» What is needed: Tally the lines below that include "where" and give only the total.

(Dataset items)
-.-.-
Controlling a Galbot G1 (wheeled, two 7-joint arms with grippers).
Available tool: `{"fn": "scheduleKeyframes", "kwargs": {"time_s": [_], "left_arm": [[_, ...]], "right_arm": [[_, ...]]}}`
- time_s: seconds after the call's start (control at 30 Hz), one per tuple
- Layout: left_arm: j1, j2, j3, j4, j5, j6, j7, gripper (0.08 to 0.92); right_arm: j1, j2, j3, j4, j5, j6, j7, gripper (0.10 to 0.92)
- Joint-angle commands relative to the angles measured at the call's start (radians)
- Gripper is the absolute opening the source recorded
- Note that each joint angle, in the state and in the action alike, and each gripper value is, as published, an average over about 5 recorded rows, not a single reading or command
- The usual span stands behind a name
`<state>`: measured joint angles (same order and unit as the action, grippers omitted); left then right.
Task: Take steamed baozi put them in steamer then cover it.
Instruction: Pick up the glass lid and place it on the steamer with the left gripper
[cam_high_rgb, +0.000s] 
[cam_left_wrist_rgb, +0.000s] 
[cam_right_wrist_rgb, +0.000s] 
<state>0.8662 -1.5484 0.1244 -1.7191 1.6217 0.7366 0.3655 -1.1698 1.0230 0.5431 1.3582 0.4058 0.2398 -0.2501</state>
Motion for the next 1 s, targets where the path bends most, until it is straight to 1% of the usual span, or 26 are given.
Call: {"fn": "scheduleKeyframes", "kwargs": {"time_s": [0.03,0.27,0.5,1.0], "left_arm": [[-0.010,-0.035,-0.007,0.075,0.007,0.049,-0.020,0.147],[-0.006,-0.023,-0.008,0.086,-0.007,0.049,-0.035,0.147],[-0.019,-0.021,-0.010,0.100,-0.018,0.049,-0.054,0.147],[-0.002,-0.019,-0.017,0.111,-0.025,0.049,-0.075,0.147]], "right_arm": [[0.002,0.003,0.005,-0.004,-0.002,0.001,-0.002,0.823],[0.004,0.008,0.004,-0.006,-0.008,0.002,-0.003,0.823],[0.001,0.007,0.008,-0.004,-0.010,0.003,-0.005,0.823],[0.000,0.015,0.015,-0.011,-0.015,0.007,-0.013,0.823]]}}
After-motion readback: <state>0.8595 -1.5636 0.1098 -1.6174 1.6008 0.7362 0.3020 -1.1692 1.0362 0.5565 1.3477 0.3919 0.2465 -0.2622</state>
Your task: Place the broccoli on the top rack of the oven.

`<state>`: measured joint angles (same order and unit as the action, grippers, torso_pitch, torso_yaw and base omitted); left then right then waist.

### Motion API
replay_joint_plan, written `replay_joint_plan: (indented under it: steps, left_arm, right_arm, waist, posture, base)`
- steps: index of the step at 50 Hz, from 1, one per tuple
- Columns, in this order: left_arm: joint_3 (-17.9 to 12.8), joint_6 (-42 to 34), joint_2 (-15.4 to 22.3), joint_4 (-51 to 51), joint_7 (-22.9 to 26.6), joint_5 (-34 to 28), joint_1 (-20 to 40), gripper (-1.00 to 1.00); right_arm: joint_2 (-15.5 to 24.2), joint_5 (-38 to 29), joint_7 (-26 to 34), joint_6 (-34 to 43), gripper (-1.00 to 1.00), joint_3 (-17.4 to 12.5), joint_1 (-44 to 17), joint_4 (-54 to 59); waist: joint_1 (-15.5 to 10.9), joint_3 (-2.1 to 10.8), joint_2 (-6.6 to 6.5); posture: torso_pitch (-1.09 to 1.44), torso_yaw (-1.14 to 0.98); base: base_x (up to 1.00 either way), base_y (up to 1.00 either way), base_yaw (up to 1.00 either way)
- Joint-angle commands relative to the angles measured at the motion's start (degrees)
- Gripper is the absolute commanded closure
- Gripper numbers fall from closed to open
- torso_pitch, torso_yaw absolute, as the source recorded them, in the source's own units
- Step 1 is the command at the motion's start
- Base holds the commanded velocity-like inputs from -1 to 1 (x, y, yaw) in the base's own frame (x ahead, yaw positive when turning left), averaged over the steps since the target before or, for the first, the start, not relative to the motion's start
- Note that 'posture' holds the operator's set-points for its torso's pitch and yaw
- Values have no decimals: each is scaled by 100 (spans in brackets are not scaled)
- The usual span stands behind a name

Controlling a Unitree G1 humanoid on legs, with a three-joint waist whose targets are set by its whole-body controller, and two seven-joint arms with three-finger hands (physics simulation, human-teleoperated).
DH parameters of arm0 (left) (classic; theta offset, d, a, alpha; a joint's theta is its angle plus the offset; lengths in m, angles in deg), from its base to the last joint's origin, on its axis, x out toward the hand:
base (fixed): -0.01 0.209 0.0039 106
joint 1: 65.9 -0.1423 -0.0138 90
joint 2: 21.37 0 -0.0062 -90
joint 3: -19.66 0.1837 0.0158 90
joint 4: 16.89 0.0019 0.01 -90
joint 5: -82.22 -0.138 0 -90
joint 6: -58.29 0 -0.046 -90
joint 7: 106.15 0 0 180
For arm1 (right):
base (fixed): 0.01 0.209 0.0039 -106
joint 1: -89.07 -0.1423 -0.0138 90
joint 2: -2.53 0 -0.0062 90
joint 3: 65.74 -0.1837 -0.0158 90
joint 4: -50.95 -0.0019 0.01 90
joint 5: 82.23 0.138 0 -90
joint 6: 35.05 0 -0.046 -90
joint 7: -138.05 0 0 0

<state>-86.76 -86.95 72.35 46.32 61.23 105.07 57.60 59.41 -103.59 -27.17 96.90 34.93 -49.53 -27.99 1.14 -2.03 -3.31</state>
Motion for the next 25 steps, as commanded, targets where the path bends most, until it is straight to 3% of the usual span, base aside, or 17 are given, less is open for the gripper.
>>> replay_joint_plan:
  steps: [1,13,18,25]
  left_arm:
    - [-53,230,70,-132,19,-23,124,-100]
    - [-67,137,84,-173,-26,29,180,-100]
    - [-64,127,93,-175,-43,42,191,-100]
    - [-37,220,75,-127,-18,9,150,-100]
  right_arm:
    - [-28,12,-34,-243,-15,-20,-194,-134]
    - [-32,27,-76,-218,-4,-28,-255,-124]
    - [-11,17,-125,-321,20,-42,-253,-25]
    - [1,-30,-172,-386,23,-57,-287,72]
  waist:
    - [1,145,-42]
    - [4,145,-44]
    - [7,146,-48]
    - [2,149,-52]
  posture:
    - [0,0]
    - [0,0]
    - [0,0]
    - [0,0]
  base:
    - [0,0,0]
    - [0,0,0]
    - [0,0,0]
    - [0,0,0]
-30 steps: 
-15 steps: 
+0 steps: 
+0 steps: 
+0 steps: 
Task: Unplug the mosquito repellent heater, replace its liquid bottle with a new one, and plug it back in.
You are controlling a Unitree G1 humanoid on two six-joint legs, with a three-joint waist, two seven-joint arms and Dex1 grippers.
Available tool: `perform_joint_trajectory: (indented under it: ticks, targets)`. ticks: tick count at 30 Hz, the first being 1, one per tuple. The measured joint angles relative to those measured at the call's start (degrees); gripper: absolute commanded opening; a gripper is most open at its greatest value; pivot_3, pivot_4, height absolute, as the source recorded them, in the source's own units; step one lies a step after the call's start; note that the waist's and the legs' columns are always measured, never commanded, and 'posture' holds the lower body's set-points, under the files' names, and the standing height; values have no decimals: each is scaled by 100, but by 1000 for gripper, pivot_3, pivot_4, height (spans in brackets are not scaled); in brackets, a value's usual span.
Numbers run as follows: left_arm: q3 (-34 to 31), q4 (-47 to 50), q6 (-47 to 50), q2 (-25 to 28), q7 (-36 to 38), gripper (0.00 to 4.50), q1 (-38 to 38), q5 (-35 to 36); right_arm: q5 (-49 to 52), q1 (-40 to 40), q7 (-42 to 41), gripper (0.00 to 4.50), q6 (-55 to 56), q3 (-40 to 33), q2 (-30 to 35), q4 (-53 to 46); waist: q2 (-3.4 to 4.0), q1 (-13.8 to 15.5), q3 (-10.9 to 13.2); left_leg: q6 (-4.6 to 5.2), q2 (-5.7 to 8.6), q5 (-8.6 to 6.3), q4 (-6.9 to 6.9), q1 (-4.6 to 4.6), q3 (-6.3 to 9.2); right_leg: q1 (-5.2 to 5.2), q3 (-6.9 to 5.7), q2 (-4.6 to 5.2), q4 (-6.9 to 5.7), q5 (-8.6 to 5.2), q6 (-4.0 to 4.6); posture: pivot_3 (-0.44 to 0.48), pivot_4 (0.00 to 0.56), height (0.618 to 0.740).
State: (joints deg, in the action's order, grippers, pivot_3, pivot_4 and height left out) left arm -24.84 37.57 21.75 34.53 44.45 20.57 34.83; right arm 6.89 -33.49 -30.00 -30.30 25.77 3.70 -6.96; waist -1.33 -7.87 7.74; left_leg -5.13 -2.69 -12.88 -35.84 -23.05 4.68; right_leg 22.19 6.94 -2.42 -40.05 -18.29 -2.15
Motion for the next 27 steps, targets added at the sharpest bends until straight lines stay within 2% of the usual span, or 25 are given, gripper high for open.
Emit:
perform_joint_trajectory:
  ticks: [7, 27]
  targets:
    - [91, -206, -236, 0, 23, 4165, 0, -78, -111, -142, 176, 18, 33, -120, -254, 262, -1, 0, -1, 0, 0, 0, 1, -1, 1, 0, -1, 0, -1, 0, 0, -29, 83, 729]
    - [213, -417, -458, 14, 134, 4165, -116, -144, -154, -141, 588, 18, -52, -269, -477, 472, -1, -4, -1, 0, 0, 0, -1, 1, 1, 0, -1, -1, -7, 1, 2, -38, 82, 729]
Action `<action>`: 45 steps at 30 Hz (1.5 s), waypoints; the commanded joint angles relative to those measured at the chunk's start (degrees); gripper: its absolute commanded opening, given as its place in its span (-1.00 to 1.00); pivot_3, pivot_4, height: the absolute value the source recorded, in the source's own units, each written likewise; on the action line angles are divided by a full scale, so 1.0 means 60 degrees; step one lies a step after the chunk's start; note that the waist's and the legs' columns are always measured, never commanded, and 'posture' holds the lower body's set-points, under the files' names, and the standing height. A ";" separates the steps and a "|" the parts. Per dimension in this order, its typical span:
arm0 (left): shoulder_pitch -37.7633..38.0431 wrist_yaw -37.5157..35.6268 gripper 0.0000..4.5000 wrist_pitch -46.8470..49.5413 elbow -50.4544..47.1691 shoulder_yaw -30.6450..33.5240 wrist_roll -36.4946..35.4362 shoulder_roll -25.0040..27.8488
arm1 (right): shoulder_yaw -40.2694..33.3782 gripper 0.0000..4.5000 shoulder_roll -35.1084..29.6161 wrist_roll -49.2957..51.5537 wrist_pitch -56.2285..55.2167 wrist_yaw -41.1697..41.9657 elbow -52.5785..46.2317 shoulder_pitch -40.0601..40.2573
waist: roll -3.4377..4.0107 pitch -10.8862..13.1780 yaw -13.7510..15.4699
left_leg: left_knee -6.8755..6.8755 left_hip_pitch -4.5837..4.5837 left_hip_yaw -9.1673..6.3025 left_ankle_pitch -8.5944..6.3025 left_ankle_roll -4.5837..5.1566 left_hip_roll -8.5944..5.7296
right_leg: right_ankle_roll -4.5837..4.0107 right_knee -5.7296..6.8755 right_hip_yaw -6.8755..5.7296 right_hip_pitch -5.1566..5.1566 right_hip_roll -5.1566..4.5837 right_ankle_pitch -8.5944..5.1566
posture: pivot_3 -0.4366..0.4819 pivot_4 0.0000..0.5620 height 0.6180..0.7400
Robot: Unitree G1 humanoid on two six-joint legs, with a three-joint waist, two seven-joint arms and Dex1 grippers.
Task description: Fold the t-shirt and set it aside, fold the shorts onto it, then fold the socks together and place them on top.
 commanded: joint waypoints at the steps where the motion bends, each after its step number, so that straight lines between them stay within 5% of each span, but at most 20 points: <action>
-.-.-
» Your solution: 3